▶ Work item
Only the lines from the one with "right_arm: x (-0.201" through the end of the data below belong in the answer, restated word for word, pictures excluded.

▶ Data below
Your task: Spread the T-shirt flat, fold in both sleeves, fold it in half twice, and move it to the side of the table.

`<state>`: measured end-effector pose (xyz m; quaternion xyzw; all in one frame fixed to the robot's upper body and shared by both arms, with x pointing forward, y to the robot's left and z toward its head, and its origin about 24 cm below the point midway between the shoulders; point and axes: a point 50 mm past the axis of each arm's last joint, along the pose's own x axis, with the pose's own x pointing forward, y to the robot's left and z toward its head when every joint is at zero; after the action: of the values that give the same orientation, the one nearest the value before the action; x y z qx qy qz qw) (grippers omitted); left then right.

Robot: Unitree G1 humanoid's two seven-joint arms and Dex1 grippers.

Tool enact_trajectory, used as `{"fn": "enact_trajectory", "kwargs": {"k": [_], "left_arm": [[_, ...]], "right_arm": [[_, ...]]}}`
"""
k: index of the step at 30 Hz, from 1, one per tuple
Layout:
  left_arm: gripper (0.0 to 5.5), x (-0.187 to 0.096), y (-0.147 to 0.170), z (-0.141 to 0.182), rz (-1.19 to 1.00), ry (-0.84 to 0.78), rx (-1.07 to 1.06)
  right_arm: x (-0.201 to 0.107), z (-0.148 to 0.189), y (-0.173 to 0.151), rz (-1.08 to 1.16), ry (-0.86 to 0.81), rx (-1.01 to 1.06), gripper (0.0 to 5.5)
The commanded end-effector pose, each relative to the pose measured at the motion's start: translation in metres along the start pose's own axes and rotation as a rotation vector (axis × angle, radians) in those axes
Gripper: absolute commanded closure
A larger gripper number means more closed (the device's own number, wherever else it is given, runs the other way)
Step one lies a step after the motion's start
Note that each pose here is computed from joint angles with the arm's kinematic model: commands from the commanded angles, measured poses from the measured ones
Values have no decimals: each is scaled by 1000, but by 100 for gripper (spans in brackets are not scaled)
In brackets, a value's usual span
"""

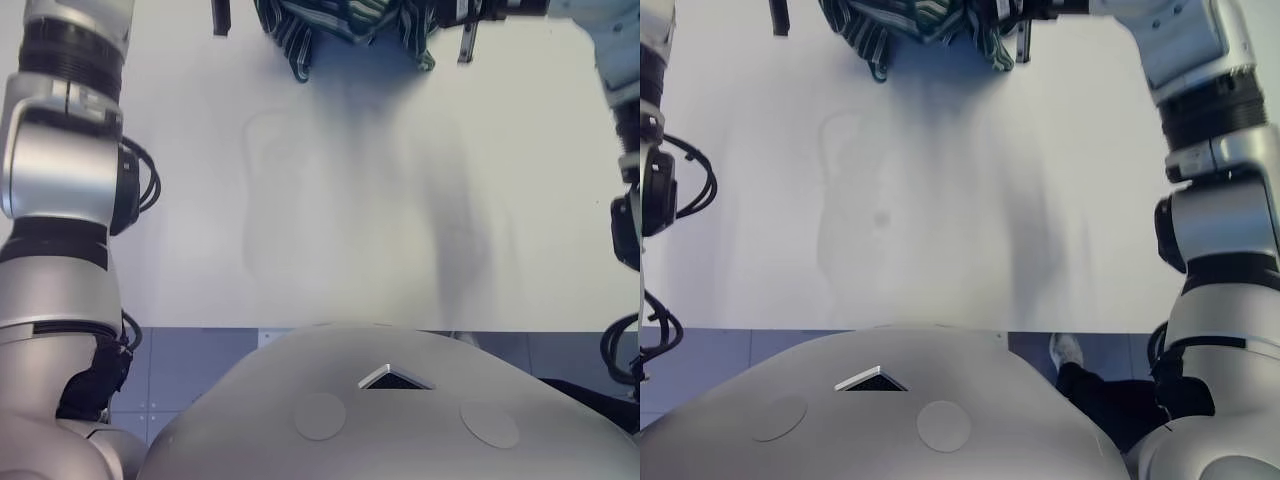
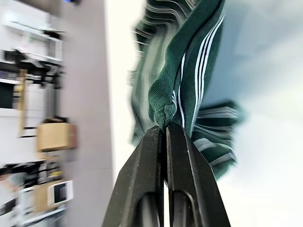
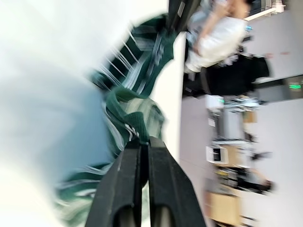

▶ Solved exercise
  right_arm: x (-0.201 to 0.107), z (-0.148 to 0.189), y (-0.173 to 0.151), rz (-1.08 to 1.16), ry (-0.86 to 0.81), rx (-1.01 to 1.06), gripper (0.0 to 5.5)
The commanded end-effector pose, each relative to the pose measured at the motion's start: translation in metres along the start pose's own axes and rotation as a rotation vector (axis × angle, radians) in those axes
Gripper: absolute commanded closure
A larger gripper number means more closed (the device's own number, wherever else it is given, runs the other way)
Step one lies a step after the motion's start
Note that each pose here is computed from joint angles with the arm's kinematic model: commands from the commanded angles, measured poses from the measured ones
Values have no decimals: each is scaled by 1000, but by 100 for gripper (spans in brackets are not scaled)
In brackets, a value's usual span
"""

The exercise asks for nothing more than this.